Under subsection 12(1) of the Schedule, entitlement to weekly income benefits is based on the person's inability to perform the essential tasks of his or her pre-accident occupation or employment. After 156 weeks, paragraph 12(5)(b) imposes a stricter test which looks to other suitable work. The issue is whether the arbitrator's conclusion that Ms. MacPherson's injuries " continuously prevent[ed] [her] from engaging in any occupation or employment for which she is reasonably suited by education, training or experience" was supported by the evidence and based on correct legal principles. Pilot also argues that the arbitrator improperly refused its request for an adjournment so that it could have Ms. MacPherson's condition assessed by professionals of its choice and that Ms. MacPherson unreasonably refused to attend these examinations.
The arbitrator issued two decisions concerning Ms. MacPherson's entitlement to accident benefits. In the first decision dated January 31, 1994, she ordered Pilot to reimburse Ms. MacPherson for her university residence fees as a rehabilitation expense. This appeal comes from her second decision. At the outset of the second hearing, Pilot agreed to pay for a rehabilitation caseworker. However, it continued to dispute her entitlement to weekly income benefits.
II. BACKGROUND
While at high school, Ms. MacPherson worked part-time in a pet store. That employment ended and she was about to begin a summer job as a house painter. She qualified for weekly income benefits on the basis of these two jobs. Ms. MacPherson viewed these jobs as short-term student jobs. After getting a degree, she hoped to go on to train as an elementary school teacher.

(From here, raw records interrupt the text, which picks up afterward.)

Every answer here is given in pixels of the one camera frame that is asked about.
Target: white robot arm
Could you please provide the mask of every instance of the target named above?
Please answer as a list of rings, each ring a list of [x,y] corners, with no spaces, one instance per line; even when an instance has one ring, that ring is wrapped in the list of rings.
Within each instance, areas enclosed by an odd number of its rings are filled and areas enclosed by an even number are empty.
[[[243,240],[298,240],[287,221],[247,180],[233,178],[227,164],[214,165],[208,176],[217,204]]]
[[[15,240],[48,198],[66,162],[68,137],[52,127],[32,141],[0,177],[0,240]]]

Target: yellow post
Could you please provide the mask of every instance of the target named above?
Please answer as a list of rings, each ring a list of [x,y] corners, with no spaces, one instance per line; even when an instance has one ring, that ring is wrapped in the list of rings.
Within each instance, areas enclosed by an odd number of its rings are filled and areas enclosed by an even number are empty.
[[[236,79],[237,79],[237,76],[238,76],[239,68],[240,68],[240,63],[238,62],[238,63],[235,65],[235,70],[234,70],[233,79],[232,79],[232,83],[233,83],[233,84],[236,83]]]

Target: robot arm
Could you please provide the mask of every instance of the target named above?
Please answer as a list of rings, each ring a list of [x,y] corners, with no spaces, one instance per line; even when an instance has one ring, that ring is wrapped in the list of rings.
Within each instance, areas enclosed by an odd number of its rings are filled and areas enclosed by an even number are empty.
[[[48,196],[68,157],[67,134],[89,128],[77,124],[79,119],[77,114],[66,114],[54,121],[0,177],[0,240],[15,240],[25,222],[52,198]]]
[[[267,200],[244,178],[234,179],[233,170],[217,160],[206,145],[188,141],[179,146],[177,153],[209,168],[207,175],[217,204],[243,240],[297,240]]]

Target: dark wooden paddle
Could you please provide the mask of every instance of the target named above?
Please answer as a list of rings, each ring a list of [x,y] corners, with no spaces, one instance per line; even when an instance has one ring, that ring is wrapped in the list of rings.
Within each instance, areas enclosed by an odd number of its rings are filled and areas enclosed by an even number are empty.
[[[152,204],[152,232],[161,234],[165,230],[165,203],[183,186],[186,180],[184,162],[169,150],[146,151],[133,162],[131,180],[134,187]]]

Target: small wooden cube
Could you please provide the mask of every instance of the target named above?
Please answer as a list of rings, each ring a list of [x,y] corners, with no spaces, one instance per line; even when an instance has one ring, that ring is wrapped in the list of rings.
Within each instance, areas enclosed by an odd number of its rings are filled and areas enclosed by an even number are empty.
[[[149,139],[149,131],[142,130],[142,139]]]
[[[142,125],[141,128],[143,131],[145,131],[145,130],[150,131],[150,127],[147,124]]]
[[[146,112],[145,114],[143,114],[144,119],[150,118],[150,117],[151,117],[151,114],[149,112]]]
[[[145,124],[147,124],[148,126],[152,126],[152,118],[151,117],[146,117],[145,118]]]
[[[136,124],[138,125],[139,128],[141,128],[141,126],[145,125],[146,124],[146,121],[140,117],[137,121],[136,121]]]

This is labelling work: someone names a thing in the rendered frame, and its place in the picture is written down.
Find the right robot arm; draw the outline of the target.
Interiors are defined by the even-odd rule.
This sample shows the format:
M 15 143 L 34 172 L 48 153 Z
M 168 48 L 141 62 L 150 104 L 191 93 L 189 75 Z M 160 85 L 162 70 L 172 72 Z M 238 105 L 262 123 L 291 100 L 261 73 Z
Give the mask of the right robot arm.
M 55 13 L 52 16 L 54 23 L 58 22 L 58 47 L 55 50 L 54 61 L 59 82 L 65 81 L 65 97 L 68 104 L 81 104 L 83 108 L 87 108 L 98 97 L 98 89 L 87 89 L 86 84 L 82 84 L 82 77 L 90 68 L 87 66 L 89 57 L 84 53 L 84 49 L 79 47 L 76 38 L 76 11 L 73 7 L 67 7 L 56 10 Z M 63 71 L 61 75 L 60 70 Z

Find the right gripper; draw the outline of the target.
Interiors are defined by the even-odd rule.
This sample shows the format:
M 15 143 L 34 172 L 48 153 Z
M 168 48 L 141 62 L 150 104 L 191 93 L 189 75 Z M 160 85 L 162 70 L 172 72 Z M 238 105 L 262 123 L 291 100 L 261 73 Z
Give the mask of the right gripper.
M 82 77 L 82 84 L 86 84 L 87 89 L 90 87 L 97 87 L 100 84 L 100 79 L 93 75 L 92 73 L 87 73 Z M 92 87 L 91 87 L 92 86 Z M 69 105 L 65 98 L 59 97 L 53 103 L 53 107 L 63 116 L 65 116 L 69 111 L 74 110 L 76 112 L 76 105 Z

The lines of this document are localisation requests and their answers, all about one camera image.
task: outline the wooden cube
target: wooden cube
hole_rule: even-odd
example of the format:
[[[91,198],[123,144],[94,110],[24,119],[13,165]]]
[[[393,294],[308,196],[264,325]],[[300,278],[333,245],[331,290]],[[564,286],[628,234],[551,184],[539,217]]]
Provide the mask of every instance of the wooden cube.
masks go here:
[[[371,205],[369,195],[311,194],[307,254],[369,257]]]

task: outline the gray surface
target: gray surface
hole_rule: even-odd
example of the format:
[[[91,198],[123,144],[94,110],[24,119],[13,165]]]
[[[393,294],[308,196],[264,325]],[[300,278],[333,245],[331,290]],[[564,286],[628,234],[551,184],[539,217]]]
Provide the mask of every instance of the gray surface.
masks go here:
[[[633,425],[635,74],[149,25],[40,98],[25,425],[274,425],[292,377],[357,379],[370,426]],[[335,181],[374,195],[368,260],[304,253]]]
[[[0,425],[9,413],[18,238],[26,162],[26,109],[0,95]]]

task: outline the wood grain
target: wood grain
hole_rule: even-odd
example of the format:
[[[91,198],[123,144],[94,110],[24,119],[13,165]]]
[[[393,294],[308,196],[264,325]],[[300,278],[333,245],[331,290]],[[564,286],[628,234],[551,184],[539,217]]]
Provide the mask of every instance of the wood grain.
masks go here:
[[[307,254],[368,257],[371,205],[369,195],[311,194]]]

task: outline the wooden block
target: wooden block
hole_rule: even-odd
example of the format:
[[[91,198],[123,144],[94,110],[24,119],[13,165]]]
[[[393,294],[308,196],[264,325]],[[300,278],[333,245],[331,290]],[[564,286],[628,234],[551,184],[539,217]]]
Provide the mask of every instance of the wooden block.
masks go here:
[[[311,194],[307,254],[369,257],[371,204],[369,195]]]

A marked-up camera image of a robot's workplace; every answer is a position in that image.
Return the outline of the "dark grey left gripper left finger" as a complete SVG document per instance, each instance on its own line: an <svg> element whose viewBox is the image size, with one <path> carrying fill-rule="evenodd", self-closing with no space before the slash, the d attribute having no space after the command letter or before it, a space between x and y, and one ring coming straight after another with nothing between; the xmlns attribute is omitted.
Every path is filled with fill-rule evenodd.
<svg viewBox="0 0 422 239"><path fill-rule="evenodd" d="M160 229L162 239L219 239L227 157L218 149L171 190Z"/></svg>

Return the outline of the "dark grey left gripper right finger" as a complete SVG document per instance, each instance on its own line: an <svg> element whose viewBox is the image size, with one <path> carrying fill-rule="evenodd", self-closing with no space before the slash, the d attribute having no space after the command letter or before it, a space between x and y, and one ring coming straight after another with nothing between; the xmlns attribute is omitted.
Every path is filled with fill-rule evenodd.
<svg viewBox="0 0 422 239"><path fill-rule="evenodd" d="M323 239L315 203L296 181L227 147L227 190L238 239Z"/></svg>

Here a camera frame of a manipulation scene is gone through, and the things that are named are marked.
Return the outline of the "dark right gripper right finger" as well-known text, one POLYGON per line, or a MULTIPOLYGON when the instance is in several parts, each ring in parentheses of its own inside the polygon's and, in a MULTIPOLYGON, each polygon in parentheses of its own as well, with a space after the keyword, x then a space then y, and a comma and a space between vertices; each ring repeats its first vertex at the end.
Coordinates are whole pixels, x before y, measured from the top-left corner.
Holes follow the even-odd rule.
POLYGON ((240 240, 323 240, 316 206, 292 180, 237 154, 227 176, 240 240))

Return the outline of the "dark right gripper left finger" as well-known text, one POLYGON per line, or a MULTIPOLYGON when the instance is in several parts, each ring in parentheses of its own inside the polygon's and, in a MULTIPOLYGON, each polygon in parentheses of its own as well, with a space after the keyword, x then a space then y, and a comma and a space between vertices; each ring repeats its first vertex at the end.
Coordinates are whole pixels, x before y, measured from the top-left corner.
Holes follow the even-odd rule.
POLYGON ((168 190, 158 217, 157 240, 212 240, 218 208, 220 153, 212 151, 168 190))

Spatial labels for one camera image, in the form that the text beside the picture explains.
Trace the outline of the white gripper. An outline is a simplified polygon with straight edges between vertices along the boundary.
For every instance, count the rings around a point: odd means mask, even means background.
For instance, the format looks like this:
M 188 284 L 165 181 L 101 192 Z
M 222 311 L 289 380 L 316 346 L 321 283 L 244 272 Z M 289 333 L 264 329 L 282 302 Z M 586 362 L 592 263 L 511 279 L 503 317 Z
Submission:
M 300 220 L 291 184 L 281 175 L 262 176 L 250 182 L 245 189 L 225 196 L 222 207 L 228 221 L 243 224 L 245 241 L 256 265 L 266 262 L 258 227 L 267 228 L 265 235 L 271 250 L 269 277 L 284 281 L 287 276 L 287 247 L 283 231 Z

Ms. MacPherson suffered a soft-tissue flexion/extension injury to her neck, shoulders and back. Since that time, she has suffered from constant headaches, pain in her neck, jaw, back and shoulders, and numbness and weakness in her arms. She has been under the care of Dr. Robert Teasell, a physical medicine and rehabilitation specialist, for her pain, and Dr. John Kreeft for her headaches. She has also undergone assessments by a variety of specialists appointed by Pilot. There is general agreement among the doctors with the diagnosis of chronic pain syndrome. Ms. MacPherson has also been diagnosed as suffering from post-traumatic headaches of the migraine and tension types, accident-related temporomandibular joint dysfunction and post-traumatic stress syndrome.

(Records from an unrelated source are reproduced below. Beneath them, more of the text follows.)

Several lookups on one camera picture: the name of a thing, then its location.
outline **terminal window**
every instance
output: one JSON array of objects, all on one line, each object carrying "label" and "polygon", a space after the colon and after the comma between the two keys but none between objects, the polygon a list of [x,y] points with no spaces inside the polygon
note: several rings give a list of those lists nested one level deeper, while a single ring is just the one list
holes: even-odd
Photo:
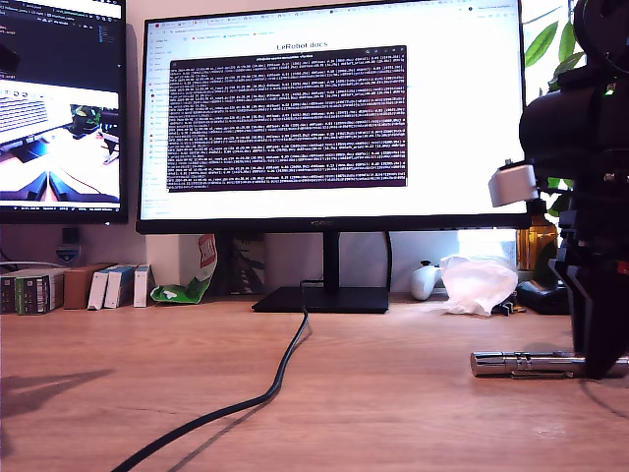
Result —
[{"label": "terminal window", "polygon": [[169,192],[407,185],[406,46],[170,64]]}]

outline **green crumpled wrapper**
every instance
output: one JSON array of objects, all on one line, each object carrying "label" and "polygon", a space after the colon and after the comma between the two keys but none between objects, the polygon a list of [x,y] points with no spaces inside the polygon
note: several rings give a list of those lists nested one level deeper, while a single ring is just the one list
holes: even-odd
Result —
[{"label": "green crumpled wrapper", "polygon": [[213,234],[204,234],[199,238],[200,271],[188,286],[158,285],[150,292],[150,298],[156,302],[198,303],[209,287],[216,269],[216,241]]}]

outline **book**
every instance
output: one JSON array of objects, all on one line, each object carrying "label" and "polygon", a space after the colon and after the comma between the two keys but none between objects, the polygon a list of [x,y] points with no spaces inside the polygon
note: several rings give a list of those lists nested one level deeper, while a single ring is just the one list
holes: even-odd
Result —
[{"label": "book", "polygon": [[0,275],[0,314],[16,313],[16,277]]},{"label": "book", "polygon": [[105,301],[109,271],[117,265],[97,270],[91,277],[91,287],[89,288],[89,298],[87,298],[88,310],[100,310]]},{"label": "book", "polygon": [[0,274],[0,313],[16,313],[16,276],[38,274],[40,269],[23,268]]},{"label": "book", "polygon": [[139,265],[136,269],[136,280],[134,281],[134,307],[146,308],[147,300],[150,300],[148,294],[155,286],[153,272],[150,264]]},{"label": "book", "polygon": [[135,265],[118,265],[109,270],[105,308],[118,308],[132,297],[135,271]]},{"label": "book", "polygon": [[113,266],[112,263],[101,263],[66,270],[63,308],[65,310],[84,310],[87,308],[89,289],[94,273],[111,266]]},{"label": "book", "polygon": [[64,268],[33,269],[15,277],[16,313],[43,315],[63,304]]}]

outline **monitor stand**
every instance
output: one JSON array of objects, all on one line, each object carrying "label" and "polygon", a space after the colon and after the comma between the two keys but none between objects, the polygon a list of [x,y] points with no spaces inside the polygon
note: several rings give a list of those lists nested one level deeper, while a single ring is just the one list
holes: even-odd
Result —
[{"label": "monitor stand", "polygon": [[[386,287],[340,287],[339,236],[323,232],[323,286],[304,286],[304,302],[311,313],[384,313],[389,308]],[[262,313],[301,313],[302,289],[281,287],[257,302]]]}]

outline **monitor bezel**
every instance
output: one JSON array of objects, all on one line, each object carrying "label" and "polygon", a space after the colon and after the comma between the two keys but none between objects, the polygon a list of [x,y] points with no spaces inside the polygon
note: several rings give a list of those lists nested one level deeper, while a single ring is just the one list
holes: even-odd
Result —
[{"label": "monitor bezel", "polygon": [[128,139],[128,103],[127,103],[127,0],[117,0],[121,9],[121,38],[120,54],[120,84],[118,90],[118,111],[120,117],[120,137],[119,137],[119,185],[120,185],[120,208],[115,210],[82,210],[82,209],[50,209],[40,207],[39,209],[0,209],[0,224],[98,224],[116,223],[125,224],[129,222],[129,139]]},{"label": "monitor bezel", "polygon": [[[432,231],[481,228],[516,228],[531,226],[532,210],[529,205],[523,213],[475,213],[475,214],[435,214],[435,215],[387,215],[387,216],[333,216],[321,218],[234,218],[234,219],[142,219],[143,200],[143,161],[144,161],[144,110],[146,105],[146,53],[148,28],[154,23],[201,20],[209,18],[241,17],[267,13],[290,13],[296,11],[326,10],[333,8],[385,5],[392,3],[419,3],[434,0],[371,0],[368,2],[347,2],[304,7],[247,10],[223,12],[207,15],[154,18],[144,21],[143,36],[143,79],[141,108],[141,149],[140,175],[138,179],[138,212],[136,231],[140,234],[202,234],[212,232],[301,233],[301,232],[372,232],[372,231]],[[522,0],[518,4],[518,24],[520,36],[520,78],[522,87],[522,108],[526,106],[524,80],[524,33],[522,25]]]}]

Ms. MacPherson was able to start university in the Fall of 1990, as she had planned, but within a short time, on the advice of Dr. Teasell, reduced her case-load from five courses (full-time) to three courses a year because of her continued symptoms. She was mid-way through her final set of courses of a three-year Bachelor of Arts degree when the hearing took place.
III. THE ADJOURNMENT
Pilot complained that the arbitrator refused to adjourn the hearing to enable it to conduct two separate assessments by practitioners of its choosing. It also complained that Ms. MacPherson refused to attend the appointments. Pilot felt that its ability to respond to the claim at arbitration was severely compromised as a result.

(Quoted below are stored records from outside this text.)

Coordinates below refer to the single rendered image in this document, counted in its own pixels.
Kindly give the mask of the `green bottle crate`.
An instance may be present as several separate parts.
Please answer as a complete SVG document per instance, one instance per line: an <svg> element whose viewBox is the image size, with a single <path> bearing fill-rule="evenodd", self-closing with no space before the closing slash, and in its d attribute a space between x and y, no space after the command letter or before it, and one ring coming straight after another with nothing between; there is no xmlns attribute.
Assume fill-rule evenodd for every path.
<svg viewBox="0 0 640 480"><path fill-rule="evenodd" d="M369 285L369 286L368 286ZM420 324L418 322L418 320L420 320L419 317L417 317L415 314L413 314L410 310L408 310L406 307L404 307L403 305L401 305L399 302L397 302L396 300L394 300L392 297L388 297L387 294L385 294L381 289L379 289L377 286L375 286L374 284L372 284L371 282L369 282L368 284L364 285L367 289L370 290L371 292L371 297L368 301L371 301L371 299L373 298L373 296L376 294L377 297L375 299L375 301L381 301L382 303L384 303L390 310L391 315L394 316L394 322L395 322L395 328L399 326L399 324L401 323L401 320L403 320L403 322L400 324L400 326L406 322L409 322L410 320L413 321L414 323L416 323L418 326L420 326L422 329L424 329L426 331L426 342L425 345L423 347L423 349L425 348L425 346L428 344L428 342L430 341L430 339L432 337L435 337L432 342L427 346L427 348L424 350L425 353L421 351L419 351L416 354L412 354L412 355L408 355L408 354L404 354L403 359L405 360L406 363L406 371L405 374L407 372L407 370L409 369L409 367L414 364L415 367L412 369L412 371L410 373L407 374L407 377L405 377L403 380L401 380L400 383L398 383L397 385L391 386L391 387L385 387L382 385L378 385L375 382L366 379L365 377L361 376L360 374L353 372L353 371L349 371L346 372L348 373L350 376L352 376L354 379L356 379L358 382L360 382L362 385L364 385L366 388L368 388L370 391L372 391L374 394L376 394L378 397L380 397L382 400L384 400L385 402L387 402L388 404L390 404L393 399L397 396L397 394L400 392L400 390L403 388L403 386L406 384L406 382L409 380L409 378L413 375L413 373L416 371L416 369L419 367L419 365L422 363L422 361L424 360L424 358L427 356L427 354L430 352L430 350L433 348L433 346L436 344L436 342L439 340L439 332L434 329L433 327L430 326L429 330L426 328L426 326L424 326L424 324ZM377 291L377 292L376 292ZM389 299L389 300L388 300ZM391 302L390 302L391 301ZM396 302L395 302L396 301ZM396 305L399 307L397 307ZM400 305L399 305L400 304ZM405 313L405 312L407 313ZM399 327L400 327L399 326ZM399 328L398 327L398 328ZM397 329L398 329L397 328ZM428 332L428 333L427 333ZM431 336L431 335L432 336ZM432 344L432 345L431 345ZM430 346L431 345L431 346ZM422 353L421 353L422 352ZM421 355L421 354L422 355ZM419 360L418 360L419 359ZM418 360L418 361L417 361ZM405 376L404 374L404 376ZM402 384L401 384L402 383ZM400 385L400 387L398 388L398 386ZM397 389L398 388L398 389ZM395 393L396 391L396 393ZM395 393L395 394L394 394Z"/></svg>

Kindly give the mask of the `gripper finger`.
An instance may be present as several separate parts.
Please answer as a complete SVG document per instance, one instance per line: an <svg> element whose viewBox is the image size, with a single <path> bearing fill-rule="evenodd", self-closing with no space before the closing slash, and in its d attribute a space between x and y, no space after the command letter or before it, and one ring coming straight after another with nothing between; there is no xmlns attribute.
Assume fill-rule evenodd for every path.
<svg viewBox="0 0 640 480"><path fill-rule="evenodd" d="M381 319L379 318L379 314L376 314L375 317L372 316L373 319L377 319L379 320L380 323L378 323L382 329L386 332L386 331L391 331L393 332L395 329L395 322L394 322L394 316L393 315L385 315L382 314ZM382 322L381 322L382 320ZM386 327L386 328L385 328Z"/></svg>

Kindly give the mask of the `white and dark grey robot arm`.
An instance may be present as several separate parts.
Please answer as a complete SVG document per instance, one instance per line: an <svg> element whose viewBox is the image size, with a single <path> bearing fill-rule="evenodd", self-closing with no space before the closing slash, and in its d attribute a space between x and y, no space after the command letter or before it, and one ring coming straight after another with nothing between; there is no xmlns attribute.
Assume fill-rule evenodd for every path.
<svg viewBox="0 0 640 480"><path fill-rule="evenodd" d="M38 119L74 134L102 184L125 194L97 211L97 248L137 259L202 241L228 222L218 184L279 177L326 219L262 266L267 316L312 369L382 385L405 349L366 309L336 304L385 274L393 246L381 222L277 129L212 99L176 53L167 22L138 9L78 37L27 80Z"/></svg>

There was some confusion about whether Ms. MacPherson's claim was being advanced under section 12 or section 13 of the Schedule. The claim proceeded under section 12. Ms. MacPherson was paid the minimum benefit of $185.60 until the 156 week mark in mid-June 1993, when her benefits were cut-off on the basis that she was not disabled from performing suitable work. She applied for mediation and then arbitration on that basis, and it formed the understanding at the arbitration pre-hearing held on June 13, 1994.1
On July 14, 1994, Ms. MacPherson's lawyer wrote to Pilot stating that as a result of recent information, the claim should be a section 13 claim. Pilot then decided to pursue the question of an overpayment on the basis that Ms. MacPherson was precluded from receiving section 13 benefits while attending school.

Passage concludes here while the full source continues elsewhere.